» **EXERCISE DIRECTIONS**: Copy out the first line of the listing and every line after it, exactly, until you have copied the line containing "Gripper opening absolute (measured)".

» **PROVIDED MATERIAL**:
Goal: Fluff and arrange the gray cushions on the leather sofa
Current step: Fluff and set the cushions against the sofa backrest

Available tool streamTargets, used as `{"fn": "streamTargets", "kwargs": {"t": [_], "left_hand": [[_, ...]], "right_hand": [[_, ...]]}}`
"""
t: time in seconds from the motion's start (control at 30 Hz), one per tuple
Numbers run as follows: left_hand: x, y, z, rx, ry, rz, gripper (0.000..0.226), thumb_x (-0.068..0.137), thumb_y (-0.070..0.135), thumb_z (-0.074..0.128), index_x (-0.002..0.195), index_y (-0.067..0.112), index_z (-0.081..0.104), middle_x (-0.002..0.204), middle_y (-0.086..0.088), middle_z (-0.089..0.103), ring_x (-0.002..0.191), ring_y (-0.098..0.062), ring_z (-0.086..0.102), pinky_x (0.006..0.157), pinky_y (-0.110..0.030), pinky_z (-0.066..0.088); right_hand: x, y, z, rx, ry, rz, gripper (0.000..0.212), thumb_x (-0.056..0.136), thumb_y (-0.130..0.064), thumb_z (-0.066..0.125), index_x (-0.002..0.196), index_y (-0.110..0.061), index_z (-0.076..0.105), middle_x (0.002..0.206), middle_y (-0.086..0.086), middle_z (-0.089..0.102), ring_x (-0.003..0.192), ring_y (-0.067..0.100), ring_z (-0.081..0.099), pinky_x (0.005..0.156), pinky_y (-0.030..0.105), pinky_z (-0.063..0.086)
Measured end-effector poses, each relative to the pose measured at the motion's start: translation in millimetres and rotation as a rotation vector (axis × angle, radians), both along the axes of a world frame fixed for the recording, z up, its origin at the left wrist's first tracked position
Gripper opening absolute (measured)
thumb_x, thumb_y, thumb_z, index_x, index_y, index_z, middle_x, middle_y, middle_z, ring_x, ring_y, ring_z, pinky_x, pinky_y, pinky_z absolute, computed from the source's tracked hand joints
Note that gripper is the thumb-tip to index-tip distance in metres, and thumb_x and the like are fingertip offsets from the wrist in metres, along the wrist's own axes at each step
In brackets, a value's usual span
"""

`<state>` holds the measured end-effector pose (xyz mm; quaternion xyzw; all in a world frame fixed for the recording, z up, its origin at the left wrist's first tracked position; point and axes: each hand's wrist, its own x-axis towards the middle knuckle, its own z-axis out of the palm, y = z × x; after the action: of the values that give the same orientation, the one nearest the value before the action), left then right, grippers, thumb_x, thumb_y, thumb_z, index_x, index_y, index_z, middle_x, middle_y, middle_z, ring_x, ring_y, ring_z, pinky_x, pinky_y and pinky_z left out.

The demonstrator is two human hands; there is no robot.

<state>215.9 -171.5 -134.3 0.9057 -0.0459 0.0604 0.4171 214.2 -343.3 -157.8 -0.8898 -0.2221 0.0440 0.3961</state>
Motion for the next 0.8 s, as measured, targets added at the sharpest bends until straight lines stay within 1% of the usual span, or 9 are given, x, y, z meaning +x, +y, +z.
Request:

» **WRITTEN REPLY**:
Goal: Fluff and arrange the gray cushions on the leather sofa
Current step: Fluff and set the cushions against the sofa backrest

Available tool streamTargets, used as `{"fn": "streamTargets", "kwargs": {"t": [_], "left_hand": [[_, ...]], "right_hand": [[_, ...]]}}`
"""
t: time in seconds from the motion's start (control at 30 Hz), one per tuple
Numbers run as follows: left_hand: x, y, z, rx, ry, rz, gripper (0.000..0.226), thumb_x (-0.068..0.137), thumb_y (-0.070..0.135), thumb_z (-0.074..0.128), index_x (-0.002..0.195), index_y (-0.067..0.112), index_z (-0.081..0.104), middle_x (-0.002..0.204), middle_y (-0.086..0.088), middle_z (-0.089..0.103), ring_x (-0.002..0.191), ring_y (-0.098..0.062), ring_z (-0.086..0.102), pinky_x (0.006..0.157), pinky_y (-0.110..0.030), pinky_z (-0.066..0.088); right_hand: x, y, z, rx, ry, rz, gripper (0.000..0.212), thumb_x (-0.056..0.136), thumb_y (-0.130..0.064), thumb_z (-0.066..0.125), index_x (-0.002..0.196), index_y (-0.110..0.061), index_z (-0.076..0.105), middle_x (0.002..0.206), middle_y (-0.086..0.086), middle_z (-0.089..0.102), ring_x (-0.003..0.192), ring_y (-0.067..0.100), ring_z (-0.081..0.099), pinky_x (0.005..0.156), pinky_y (-0.030..0.105), pinky_z (-0.063..0.086)
Measured end-effector poses, each relative to the pose measured at the motion's start: translation in millimetres and rotation as a rotation vector (axis × angle, radians), both along the axes of a world frame fixed for the recording, z up, its origin at the left wrist's first tracked position
Gripper opening absolute (measured)

There is nothing more to this answer.